Pusing 2 T

Pusing 2 T

Datuk Tahir –bos grup Mayapada– yang memosisikan diri sebagai filantropi terbesar di Indonesia pun menjadi bukan siapa-siapa lagi.

Tapi orang seperti Bill Gates tidak pusing. Juga tidak membuat orang lain pusing. Dana sumbangan Bill Gates itu masuk ke lembaga not for profit. Untuk diputar. Hasil perputaran itu yang dipakai untuk program sosial. Sumbangan Bill Gates sendiri tetap utuh, tidak habis, bahkan terus berkembang.

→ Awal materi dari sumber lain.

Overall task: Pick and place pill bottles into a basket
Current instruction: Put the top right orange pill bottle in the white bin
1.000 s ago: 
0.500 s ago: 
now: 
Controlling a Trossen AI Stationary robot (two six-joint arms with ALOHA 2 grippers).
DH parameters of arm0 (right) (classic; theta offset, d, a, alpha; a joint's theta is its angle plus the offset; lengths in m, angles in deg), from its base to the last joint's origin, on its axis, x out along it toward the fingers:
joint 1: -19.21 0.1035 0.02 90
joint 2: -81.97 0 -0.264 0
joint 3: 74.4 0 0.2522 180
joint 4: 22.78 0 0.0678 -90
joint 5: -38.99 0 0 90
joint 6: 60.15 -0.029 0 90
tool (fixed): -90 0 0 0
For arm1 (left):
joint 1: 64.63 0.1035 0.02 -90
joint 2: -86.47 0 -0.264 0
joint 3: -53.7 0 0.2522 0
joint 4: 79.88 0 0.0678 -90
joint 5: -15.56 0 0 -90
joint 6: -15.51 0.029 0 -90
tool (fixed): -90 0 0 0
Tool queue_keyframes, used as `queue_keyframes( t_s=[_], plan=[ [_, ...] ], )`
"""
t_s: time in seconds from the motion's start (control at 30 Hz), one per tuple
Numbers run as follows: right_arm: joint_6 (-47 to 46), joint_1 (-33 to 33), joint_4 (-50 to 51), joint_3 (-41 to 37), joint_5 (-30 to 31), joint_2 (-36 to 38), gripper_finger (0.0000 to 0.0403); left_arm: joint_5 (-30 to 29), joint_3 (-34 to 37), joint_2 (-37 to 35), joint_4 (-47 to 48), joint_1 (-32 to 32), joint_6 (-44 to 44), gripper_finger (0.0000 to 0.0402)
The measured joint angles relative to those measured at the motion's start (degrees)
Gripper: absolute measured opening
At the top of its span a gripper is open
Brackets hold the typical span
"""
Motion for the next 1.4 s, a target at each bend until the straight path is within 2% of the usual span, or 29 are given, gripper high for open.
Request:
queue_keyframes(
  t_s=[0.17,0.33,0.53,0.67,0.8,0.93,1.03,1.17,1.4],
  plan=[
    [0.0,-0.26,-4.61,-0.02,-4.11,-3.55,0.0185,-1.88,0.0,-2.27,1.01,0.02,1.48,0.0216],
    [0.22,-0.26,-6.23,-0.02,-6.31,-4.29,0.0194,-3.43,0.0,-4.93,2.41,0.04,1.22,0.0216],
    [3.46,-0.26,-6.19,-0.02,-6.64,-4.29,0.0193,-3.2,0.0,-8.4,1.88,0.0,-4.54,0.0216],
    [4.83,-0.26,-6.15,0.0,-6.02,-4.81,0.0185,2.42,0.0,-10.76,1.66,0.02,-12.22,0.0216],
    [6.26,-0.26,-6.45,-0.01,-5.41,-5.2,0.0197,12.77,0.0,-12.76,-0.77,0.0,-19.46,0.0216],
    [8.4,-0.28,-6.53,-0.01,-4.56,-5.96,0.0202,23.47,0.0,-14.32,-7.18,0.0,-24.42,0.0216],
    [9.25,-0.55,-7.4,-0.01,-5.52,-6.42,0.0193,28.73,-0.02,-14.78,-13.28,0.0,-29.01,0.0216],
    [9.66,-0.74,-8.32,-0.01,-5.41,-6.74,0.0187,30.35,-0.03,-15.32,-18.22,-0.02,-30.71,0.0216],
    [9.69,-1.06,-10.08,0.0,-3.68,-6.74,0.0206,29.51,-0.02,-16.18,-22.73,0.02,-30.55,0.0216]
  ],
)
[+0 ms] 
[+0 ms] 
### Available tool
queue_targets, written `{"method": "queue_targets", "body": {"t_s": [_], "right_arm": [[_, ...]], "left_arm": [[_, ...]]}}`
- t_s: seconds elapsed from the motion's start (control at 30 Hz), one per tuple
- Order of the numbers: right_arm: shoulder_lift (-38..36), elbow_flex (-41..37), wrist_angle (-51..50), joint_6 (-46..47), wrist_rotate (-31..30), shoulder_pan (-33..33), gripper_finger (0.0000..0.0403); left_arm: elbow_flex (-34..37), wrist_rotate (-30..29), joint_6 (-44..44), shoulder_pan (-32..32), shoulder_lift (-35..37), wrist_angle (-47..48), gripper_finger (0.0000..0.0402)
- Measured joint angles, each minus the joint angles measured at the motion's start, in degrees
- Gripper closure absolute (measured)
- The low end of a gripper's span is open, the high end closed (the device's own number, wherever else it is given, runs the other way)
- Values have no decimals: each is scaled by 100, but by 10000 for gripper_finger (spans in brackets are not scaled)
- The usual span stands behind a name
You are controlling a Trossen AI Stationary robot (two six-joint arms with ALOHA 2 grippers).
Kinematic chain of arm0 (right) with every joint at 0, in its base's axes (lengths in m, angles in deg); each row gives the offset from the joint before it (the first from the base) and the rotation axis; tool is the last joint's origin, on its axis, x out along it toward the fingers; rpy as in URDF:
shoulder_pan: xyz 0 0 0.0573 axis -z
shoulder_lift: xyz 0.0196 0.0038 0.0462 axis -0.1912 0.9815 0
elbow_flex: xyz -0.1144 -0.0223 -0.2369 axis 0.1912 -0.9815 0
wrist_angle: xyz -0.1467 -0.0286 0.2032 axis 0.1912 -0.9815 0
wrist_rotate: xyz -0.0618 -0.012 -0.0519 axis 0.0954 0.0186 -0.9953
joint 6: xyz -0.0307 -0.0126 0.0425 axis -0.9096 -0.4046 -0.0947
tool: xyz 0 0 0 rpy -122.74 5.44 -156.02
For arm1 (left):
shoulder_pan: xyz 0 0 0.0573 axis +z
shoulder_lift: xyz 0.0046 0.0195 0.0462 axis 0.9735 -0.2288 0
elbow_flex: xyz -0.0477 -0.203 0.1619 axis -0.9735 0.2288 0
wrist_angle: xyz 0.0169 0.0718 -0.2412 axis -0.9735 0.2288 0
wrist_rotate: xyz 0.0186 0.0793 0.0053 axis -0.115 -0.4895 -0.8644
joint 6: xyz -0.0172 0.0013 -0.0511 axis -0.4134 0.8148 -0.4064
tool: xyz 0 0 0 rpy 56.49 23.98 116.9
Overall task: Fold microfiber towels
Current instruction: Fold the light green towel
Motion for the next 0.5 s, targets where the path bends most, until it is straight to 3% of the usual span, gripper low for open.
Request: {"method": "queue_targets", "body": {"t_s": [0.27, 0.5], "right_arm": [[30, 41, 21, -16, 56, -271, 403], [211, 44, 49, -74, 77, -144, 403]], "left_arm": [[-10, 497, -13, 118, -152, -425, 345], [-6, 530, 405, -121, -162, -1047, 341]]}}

Dulu juga ada orang kaya Hong Kong yang iba. Terutama melihat banyaknya orang dari daratan Tiongkok yang cari selamat ke Hong Kong. Yakni di sekitar perang dunia ke-2. Mereka tidak punya tempat tinggal. Tidak bisa makan. Sumbangan tersebut menjadi dana abadi. Permukiman teratasi. Makan tertanggulangi. Dana sumbangan itu sendiri tidak habis. Bahkan sekarang sudah jauh lebih besar: menjadi sekitar USD 25 miliar.

Sayangnya tidak ada penjelasan rinci dari ahli waris Akidi Tio. Pokoknya:  menyumbang kapolda Rp 2 triliun.
Saya tidak tahu apakah akan ada dokumen yang menyertai transfer dana itu. Yang jelas tidak ada dokumen apa pun yang ditandatangani Selasa lalu.
Hari itu, Selasa siang lalu, dikira hanya ada acara rutin di ruang rapat lantai 3 Polda Sumsel.

Wartawan tulis tidak boleh naik ke lantai 3. Hanya fotografer yang diizinkan. Wartawan menunggu di lantai bawah, menunggu para pejabat itu turun untuk diwawancarai secara door stop.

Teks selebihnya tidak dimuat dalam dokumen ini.